WORK TO COMPLETE
Every line below is to be set down again exactly; any image stays out.

SUPPLIED DATA
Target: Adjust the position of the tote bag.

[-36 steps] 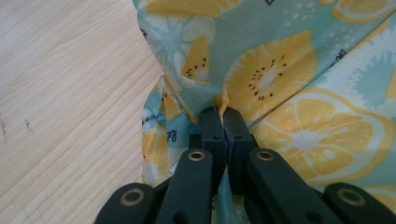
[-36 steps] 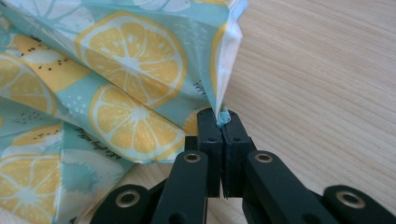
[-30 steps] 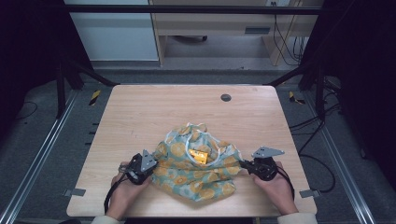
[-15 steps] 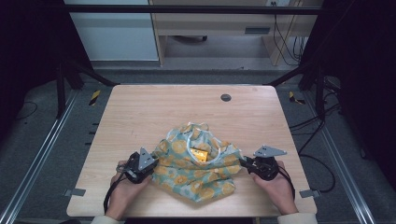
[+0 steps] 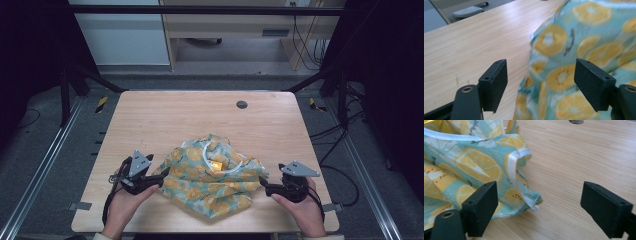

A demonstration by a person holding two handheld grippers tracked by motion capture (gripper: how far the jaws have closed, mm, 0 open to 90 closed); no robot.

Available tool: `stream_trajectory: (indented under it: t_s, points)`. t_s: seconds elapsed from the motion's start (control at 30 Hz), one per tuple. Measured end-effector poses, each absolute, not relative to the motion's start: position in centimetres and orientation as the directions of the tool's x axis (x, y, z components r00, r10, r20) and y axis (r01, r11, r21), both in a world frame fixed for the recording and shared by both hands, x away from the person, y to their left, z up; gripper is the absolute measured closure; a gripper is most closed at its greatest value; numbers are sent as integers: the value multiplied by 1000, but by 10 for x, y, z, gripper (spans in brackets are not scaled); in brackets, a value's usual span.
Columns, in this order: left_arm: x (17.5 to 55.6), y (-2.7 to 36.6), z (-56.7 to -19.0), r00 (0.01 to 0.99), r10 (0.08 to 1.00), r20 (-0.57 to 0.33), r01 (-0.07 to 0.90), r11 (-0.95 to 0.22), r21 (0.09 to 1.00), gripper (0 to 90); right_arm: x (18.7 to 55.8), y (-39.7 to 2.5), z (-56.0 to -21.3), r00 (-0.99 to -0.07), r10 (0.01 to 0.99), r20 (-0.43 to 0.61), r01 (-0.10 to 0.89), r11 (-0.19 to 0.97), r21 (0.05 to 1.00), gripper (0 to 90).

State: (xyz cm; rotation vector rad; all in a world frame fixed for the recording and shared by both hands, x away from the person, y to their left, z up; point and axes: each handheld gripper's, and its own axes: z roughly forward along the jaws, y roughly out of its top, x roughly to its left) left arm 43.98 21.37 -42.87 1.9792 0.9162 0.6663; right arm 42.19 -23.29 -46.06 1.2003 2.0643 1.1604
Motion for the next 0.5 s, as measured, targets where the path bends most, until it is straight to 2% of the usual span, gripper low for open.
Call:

ANSWER SECTION
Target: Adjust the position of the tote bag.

[-36 steps] 
[-36 steps] 
[-30 steps] 
[-15 steps] 
[+0 steps] 

A demonstration by a person holding two handheld grippers tracked by motion capture (gripper: how far the jaws have closed, mm, 0 open to 90 closed); no robot.

Available tool: `stream_trajectory: (indented under it: t_s, points)`. t_s: seconds elapsed from the motion's start (control at 30 Hz), one per tuple. Measured end-effector poses, each absolute, not relative to the motion's start: position in centimetres and orientation as the directions of the tool's x axis (x, y, z components r00, r10, r20) and y axis (r01, r11, r21), both in a world frame fixed for the recording and shared by both hands, x away from the person, y to their left, z up; gripper is the absolute measured closure; a gripper is most closed at its greatest value; numbers are sent as integers: the value multiplied by 1000, but by 10 for x, y, z, gripper (spans in brackets are not scaled); in brackets, a value's usual span.
Columns, in this order: left_arm: x (17.5 to 55.6), y (-2.7 to 36.6), z (-56.7 to -19.0), r00 (0.01 to 0.99), r10 (0.08 to 1.00), r20 (-0.57 to 0.33), r01 (-0.07 to 0.90), r11 (-0.95 to 0.22), r21 (0.09 to 1.00), gripper (0 to 90); right_arm: x (18.7 to 55.8), y (-39.7 to 2.5), z (-56.0 to -21.3), r00 (-0.99 to -0.07), r10 (0.01 to 0.99), r20 (-0.43 to 0.61), r01 (-0.10 to 0.89), r11 (-0.19 to 0.97), r21 (0.05 to 1.00), gripper (0 to 90).

State: (xyz cm; rotation vector rad; all in a world frame fixed for the recording and shared by both hands, x away from the person, y to their left, z up; point and axes: each handheld gripper's, and its own axes: z roughly forward along the jaws, y roughly out of its top, x roughly to its left) left arm 43.98 21.37 -42.87 1.9792 0.9162 0.6663; right arm 42.19 -23.29 -46.06 1.2003 2.0643 1.1604
Motion for the next 0.5 s, as measured, targets where the path bends most, until it is straight to 2% of the usual span, gripper low for open.
Call:

The exercise requires no further work.